Problème palestinien, ou problème arabe ? par Francis Grimal

La « mollesse » des Européens

jeudi 2 avril 2009, par Administrateur

Introduction.

« Les Etats-Unis sont jugés responsables de l’impunité internationale dont jouit Israël » ; cette phrase apparue dans la presse est en cohérence avec une certaine pensée répandue dans les médias français.

A l’approche du 60è anniversaire de la création par l’ONU d’un Etat juif, on constate que la situation au Proche-Orient ne cesse de se dégrader (évènements récents au Liban et à Gaza).

Il apparaît opportun de présenter un point de vue sur le problème palestinien en « rupture » avec la pensée habituelle.

 1 Court rappel historique

Le propos n’est pas de détailler ici l’histoire de la Palestine, depuis le royaume juif dans l’antiquité, en passant par les empires romain et byzantin, la conquête arabe, le royaume chrétien de Jérusalem, l’empire ottoman, et la montée du sionisme au 19è siècle.

Commençons en 1917 quand Arthur Balfour [1] propose la création d’un foyer national juif en Palestine.
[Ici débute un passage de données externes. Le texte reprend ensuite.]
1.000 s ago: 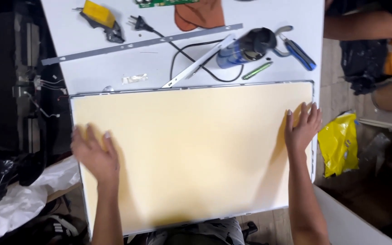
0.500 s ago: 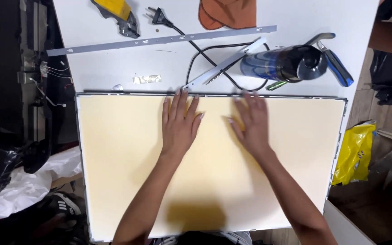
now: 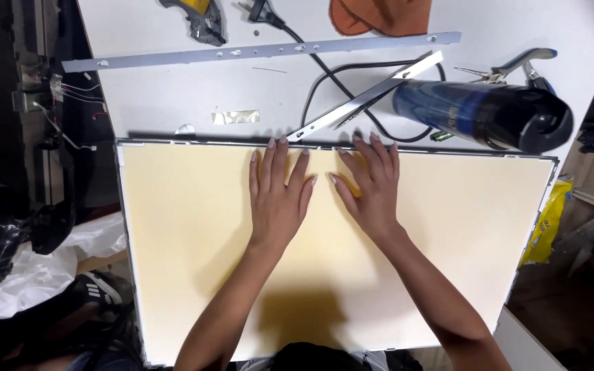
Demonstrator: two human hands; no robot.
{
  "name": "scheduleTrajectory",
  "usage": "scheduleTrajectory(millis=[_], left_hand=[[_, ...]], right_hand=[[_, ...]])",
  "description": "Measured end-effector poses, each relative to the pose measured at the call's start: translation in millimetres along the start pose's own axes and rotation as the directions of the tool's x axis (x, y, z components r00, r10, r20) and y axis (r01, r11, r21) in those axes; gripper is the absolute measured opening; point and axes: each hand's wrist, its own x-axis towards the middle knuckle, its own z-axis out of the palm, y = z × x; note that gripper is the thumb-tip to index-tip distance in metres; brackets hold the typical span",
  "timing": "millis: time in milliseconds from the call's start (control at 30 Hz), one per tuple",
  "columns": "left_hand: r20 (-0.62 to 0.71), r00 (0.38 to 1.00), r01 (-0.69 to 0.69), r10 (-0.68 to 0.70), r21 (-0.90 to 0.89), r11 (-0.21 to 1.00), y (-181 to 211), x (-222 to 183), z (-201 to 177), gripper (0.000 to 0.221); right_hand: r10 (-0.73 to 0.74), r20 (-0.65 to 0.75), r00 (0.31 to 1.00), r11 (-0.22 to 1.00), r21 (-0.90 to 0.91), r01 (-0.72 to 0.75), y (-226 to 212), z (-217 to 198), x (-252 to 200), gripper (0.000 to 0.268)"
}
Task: Assembling the internal layers and outer frame of a flat-screen display panel on a repair bench.
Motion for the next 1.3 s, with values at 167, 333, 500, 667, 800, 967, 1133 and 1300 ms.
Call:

Celle-ci passe en 1922 sous mandat britannique et il y encourage l’immigration qui s’accélère, occasionnant des troubles graves [2]. Après le drame de l’Holocauste, il apparaît légitime que l’humanité s’efforce de créer un Etat juif, et qu’il soit établi en Palestine plutôt qu’à Madagascar, en Ouganda, au Birobidjan ou dans n’importe quelle autre région du globe. Les Juifs accentuent leur immigration mais, cette fois-ci, contre la volonté des Britanniques [3]. En novembre 1947, l’ONU adopte un plan de partage, décision considérée comme injuste par les Arabes occupant les lieux et qu’ils refusent. La violence s’installe.

Le 14 mai 1948 l’Etat d’Israël est proclamé et les Britanniques évacuent le pays. Il s’ensuit une période de combats, d’exactions, d’actions de terrorisme des 2 bords [4] et l’entrée en guerre des Etats arabes. Ils sont battus et les Israéliens en profitent pour se doter de frontières élargies (77% de la Palestine), plus faciles à défendre que celles du premier découpage (55%).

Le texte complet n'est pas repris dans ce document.